- **WHAT NEEDS TO BE DONE**: Locate the word "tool" in the data below, then copy every line that holds it.

-------------------------

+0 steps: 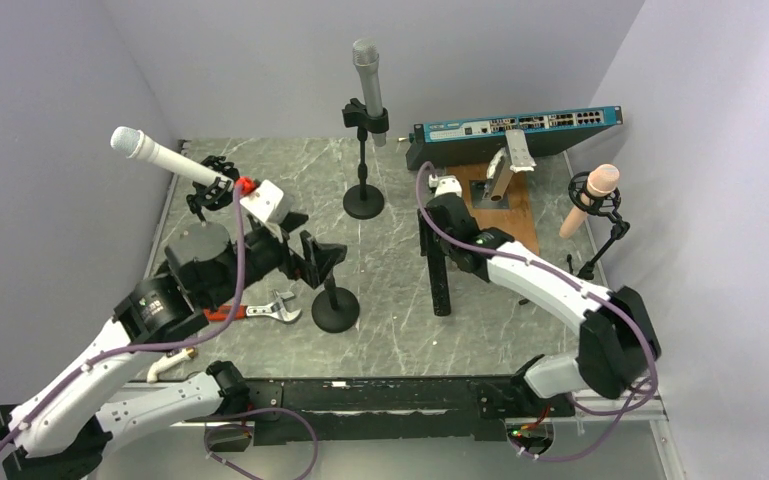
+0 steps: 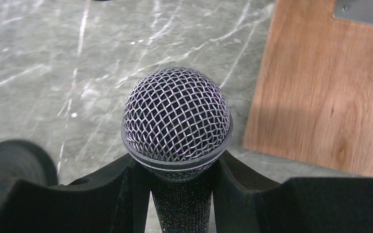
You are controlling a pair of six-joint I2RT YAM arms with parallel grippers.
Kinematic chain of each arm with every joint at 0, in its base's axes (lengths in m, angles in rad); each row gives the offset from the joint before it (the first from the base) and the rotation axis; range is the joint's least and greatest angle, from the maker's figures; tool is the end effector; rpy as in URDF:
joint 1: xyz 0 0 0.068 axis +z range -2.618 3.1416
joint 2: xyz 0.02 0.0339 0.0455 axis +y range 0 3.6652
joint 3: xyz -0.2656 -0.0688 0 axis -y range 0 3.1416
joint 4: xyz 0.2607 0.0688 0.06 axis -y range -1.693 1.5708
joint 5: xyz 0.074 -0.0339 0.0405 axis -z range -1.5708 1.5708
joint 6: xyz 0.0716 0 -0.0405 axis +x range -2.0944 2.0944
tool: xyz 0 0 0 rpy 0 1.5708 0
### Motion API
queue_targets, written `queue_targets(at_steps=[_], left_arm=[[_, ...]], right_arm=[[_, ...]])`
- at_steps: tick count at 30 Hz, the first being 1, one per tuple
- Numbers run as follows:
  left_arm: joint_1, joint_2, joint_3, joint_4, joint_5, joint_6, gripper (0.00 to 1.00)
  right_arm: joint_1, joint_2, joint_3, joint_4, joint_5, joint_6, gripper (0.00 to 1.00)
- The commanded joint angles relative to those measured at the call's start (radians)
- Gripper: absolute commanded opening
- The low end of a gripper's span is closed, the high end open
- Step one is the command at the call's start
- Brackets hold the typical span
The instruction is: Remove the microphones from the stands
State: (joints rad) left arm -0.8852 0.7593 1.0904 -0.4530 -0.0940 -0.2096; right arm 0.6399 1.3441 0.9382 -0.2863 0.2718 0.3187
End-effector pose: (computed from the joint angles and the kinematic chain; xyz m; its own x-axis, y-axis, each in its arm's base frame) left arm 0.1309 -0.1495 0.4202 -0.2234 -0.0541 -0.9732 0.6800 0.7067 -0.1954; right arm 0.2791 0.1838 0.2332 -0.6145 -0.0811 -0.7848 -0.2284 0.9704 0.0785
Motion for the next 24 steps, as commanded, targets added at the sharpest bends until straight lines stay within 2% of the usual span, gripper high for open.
queue_targets(at_steps=[1,3,6,9,14,19,24], left_arm=[[-0.003,0.116,0.216,-0.106,-0.048,0.111,1.0],[-0.004,0.171,0.33,-0.129,-0.103,0.153,0.99],[-0.003,0.202,0.358,-0.091,-0.224,0.229,0.99],[0.003,0.157,0.251,0.016,-0.311,0.282,0.99],[0.059,0.012,0.054,0.134,-0.309,0.282,0.99],[0.096,-0.083,-0.052,0.218,-0.29,0.27,0.99],[0.095,-0.12,-0.091,0.251,-0.271,0.259,0.98]], right_arm=[[-0.042,0.113,0.139,-0.082,0.102,0.118,0.0],[-0.066,0.181,0.19,-0.107,0.12,0.153,0.0],[-0.092,0.288,0.264,-0.138,0.146,0.184,0.0],[-0.097,0.409,0.353,-0.171,0.173,0.18,0.0],[-0.099,0.554,0.461,-0.219,0.227,0.165,0.0],[-0.1,0.592,0.42,-0.148,0.298,0.125,0.0],[-0.104,0.607,0.384,-0.057,0.304,0.08,0.11]])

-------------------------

- **TASK SOLUTION**:
Kinematic chain of each arm with every joint at 0, in its base's axes (lengths in m, angles in rad); each row gives the offset from the joint before it (the first from the base) and the rotation axis; range is the joint's least and greatest angle, from the maker's figures; tool is the end effector; rpy as in URDF:
tool: xyz 0 0 0 rpy 0 1.5708 0

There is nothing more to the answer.